To help clarify the behavior of Array#sort and its comparator, consider this naive insertion sort taught in beginning programming courses:

const sort = arr => {
  for (let i = 1; i < arr.length; i++) {
    for (let j = i; j && arr[j-1] > arr[j]; j--) {
      [arr[j], arr[j-1]] = [arr[j-1], arr[j]];
    }
  }
};

const array = [3, 0, 4, 5, 2, 2, 2, 1, 2, 2, 0];
sort(array);
console.log("" + array);

Ignoring the choice of insertion sort as the algorithm, focus on the hardcoded comparator: arr[j-1] > arr[j]. This has two problems relevant to the discussion:

  1. The > operator is invoked on pairs of array elements but many things you might want to sort such as objects don't respond to > in a reasonable way (the same would be true if we used -).
  2. Even if you are working with numbers, oftentimes you want some other arrangement than the ascending sort that's been baked-in here.

We can fix these problems by adding a comparefn argument which you're familiar with:

const sort = (arr, comparefn) => {
  for (let i = 1; i < arr.length; i++) {
    for (let j = i; j && comparefn(arr[j-1], arr[j]) > 0; j--) {
      [arr[j], arr[j-1]] = [arr[j-1], arr[j]];
    }
  }
};

const array = [3, 0, 4, 5, 2, 2, 2, 1, 2, 2, 0];
sort(array, (a, b) => a - b);
console.log("" + array);

sort(array, (a, b) => b - a);
console.log("" + array);

const objArray = [{id: "c"}, {id: "a"}, {id: "d"}, {id: "b"}];
sort(objArray, (a, b) => a.id.localeCompare(b.id));
console.log(JSON.stringify(objArray, null, 2));

Now the naive sort routine is generalized. You can see exactly when this callback is invoked, answering your first set of concerns:

Is the array sort callback function called many times during the course of the sort? If so, I'd like to know which two numbers are passed into the function each time

Running the code below shows that, yes, the function is called many times and you can use console.log to see which numbers were passed in:

const sort = (arr, comparefn) => {
  for (let i = 1; i < arr.length; i++) {
    for (let j = i; j && comparefn(arr[j-1], arr[j]) > 0; j--) {
      [arr[j], arr[j-1]] = [arr[j-1], arr[j]];
    }
  }
};

console.log("on our version:");
const array = [3, 0, 4, 5];
sort(array, (a, b) => console.log(a, b) || (a - b));
console.log("" + array);

console.log("on the builtin:");
console.log("" + 
  [3, 0, 4, 5].sort((a, b) => console.log(a, b) || (a - b))
);

You ask:

How are the two sets of numbers then sorted in relation to one another?

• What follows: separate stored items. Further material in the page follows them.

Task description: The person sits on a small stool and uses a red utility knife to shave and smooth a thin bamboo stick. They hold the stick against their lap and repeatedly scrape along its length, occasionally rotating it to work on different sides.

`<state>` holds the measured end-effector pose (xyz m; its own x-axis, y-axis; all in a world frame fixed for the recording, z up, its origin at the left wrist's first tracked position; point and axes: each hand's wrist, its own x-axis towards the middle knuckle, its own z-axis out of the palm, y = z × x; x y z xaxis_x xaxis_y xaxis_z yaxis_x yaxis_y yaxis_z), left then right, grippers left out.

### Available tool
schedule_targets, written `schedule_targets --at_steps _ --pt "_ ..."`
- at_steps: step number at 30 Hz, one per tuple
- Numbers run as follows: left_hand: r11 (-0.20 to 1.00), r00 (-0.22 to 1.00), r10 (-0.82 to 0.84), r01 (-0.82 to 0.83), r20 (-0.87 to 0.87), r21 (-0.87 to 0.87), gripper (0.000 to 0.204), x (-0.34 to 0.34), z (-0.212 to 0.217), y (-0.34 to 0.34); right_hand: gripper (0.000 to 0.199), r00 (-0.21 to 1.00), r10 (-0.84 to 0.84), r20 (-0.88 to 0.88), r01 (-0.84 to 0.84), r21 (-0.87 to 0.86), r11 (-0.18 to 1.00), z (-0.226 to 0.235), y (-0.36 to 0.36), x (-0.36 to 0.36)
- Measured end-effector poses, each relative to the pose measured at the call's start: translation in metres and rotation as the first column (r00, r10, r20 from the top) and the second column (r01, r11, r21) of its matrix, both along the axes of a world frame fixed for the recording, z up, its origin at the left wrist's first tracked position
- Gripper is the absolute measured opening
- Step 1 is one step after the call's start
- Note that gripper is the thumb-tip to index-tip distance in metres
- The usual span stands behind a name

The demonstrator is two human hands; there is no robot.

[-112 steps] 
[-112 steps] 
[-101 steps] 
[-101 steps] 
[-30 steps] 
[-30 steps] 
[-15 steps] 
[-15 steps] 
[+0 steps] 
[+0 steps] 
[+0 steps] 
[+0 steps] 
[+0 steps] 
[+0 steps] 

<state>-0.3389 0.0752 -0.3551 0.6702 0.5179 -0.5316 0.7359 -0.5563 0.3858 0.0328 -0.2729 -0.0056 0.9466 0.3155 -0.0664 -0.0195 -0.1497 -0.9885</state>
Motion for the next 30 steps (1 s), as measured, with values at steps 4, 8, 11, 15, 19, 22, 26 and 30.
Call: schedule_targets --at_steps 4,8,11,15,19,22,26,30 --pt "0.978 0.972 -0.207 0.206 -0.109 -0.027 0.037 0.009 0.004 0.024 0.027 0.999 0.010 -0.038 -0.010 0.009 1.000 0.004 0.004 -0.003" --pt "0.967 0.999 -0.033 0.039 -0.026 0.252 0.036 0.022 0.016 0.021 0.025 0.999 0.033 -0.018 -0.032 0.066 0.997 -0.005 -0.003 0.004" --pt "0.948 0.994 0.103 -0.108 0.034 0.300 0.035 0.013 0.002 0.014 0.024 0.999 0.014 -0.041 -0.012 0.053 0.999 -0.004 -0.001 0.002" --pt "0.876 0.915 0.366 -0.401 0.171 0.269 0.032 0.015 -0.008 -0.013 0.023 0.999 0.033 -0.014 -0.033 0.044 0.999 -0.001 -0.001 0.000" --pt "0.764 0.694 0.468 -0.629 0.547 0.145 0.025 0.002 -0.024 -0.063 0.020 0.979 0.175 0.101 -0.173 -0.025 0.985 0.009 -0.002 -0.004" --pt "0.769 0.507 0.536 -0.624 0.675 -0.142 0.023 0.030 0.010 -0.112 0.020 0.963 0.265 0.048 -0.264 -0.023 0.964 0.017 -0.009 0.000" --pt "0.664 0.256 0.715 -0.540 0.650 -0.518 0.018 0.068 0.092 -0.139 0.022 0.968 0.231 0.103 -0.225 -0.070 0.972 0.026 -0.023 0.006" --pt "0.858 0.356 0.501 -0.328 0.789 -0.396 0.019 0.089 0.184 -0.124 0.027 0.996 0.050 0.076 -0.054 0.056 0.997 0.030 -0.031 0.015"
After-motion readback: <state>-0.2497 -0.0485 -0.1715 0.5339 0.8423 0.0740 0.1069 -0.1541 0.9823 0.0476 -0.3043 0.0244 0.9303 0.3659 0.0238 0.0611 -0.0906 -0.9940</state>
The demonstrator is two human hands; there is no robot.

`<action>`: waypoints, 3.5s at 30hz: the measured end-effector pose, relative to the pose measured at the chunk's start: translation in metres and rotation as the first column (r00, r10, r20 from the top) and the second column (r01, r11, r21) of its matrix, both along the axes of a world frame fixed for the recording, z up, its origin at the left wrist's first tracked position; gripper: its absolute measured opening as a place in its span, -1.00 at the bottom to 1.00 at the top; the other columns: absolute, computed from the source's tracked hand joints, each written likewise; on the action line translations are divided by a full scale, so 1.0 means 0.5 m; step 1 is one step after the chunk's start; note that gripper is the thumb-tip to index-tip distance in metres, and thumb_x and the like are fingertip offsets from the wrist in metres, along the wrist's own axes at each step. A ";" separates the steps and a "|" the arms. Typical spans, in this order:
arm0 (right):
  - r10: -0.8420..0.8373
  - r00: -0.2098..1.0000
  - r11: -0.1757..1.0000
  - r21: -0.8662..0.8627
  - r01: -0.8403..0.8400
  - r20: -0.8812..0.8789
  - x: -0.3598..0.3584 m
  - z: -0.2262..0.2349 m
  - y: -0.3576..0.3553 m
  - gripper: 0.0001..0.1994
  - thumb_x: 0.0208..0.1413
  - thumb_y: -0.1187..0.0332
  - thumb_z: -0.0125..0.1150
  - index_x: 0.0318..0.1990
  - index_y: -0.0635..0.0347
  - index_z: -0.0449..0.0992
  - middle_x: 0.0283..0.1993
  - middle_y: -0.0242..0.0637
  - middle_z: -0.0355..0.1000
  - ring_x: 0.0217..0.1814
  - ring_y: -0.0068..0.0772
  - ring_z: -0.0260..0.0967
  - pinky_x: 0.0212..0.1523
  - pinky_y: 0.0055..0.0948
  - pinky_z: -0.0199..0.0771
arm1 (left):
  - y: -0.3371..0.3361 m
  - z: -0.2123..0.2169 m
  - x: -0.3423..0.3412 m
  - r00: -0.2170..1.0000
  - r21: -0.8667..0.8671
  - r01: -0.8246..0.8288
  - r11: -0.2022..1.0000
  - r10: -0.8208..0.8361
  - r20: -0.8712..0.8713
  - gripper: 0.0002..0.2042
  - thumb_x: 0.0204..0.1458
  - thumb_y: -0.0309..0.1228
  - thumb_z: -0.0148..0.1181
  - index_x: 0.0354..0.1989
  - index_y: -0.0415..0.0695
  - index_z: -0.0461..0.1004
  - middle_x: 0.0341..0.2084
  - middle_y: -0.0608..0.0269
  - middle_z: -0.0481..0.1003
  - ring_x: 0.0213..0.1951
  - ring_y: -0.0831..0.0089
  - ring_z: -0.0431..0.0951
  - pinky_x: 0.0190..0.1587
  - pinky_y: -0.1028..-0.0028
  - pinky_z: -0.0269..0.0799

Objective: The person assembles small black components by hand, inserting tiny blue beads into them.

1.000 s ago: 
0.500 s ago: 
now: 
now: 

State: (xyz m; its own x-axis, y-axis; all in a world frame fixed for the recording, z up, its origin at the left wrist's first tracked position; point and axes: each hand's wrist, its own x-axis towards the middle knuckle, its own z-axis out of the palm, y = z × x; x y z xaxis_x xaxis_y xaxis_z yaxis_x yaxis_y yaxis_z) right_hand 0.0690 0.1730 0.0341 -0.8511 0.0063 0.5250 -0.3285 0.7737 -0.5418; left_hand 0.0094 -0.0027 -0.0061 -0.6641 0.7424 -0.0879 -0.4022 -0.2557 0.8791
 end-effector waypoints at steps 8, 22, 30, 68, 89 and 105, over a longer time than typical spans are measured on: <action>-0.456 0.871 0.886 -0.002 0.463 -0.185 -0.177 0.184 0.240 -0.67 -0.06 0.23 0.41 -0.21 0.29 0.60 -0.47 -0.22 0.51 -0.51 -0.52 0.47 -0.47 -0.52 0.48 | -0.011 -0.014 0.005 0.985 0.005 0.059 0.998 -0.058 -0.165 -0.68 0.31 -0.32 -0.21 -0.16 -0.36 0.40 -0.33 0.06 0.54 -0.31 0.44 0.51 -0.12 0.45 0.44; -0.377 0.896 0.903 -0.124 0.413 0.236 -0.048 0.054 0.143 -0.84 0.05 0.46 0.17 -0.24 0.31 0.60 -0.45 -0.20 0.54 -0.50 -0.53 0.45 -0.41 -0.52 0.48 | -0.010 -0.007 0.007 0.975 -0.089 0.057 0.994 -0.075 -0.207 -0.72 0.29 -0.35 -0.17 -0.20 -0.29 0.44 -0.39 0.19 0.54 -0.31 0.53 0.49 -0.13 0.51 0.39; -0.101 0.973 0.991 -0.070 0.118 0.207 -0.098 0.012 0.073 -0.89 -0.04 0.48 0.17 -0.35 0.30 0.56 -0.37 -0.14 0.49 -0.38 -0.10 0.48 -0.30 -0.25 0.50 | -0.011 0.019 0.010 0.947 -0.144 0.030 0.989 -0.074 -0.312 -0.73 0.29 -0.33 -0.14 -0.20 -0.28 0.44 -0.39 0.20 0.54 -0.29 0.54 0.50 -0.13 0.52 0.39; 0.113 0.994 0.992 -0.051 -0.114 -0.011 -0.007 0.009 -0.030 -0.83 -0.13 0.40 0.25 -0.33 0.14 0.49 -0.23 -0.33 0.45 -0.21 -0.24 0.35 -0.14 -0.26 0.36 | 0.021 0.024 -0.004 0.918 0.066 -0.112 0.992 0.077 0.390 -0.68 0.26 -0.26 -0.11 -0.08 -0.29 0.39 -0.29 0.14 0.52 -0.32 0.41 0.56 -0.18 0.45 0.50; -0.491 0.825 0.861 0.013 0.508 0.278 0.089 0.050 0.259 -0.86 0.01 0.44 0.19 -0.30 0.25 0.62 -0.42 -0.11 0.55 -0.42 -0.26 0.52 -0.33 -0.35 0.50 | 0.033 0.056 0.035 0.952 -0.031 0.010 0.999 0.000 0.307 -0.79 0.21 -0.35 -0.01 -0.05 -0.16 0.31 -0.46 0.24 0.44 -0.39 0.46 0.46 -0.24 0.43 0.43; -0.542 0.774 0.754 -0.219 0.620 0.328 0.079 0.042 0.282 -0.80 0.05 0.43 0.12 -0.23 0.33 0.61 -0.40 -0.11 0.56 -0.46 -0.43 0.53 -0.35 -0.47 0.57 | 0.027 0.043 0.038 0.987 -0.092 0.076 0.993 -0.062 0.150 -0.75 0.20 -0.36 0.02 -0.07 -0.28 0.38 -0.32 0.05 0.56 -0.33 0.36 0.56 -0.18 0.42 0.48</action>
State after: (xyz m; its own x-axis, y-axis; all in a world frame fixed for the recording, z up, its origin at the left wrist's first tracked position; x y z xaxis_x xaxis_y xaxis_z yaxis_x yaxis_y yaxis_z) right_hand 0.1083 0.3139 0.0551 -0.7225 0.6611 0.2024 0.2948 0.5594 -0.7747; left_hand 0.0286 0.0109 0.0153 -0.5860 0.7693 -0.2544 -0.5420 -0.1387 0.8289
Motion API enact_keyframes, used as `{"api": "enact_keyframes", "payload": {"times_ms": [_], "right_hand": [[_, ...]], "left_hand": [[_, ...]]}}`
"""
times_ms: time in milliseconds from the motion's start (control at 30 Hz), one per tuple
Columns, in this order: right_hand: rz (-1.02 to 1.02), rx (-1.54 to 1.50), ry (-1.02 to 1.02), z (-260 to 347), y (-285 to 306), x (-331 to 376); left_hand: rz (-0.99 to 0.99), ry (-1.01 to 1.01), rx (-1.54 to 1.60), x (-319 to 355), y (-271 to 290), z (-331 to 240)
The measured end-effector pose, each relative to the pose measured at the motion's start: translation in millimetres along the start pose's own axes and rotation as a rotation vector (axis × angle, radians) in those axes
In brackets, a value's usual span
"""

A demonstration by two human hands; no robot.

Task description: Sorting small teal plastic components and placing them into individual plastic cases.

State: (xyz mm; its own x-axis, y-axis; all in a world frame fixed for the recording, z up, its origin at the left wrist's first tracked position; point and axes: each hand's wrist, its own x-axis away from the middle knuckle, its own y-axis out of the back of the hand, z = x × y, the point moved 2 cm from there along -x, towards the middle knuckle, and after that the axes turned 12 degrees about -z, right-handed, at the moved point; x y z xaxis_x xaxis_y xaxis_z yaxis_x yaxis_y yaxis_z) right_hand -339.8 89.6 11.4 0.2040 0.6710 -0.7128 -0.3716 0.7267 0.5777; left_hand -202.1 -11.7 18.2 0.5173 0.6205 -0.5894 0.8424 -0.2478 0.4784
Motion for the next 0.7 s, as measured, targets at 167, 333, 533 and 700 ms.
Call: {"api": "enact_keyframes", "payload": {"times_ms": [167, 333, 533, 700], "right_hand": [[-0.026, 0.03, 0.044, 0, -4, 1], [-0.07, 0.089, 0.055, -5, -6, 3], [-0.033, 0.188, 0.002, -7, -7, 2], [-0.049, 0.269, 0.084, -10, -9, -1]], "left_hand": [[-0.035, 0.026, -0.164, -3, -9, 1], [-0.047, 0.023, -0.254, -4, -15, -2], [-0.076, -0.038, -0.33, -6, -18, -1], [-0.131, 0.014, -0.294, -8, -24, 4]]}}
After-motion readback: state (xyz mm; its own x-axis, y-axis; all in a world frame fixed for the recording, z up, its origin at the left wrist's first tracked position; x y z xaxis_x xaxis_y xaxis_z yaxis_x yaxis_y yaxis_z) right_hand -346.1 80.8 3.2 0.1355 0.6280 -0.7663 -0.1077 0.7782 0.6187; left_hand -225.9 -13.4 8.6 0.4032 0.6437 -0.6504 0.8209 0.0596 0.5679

To be precise with terminology, a and b aren't sets of numbers--they're objects in the array (in your example, they're numbers).

The truth is, it doesn't matter how they're sorted because it's implementation-dependent. Had I used a different sort algorithm than insertion sort, the comparator would probably be invoked on different pairs of numbers, but at the end of the sort call, the invariant that matters to the JS programmer is that the result array is sorted according to the comparator, assuming the comparator returns values that adhere to the contract you stated (< 0 when a < b, 0 when a === b and > 0 when a > b).

In the same sense that I have the freedom to change my sort's implementation as long as I don't breach my specification, implementations of ECMAScript are free to choose the sort implementation within the confines of the language specification, so Array#sort will likely produce different comparator calls on different engines. One would not write code where the logic relies on some particular sequence of comparisons (nor should the comparator produce side effects in the first place).

For example, the V8 engine (at the time of writing) invokes Timsort when the array is larger than some precomputed number of elements and uses a binary insertion sort for small array chunks. However, it used to use quicksort which is unstable and would likely give a different sequence of arguments and calls to the comparator.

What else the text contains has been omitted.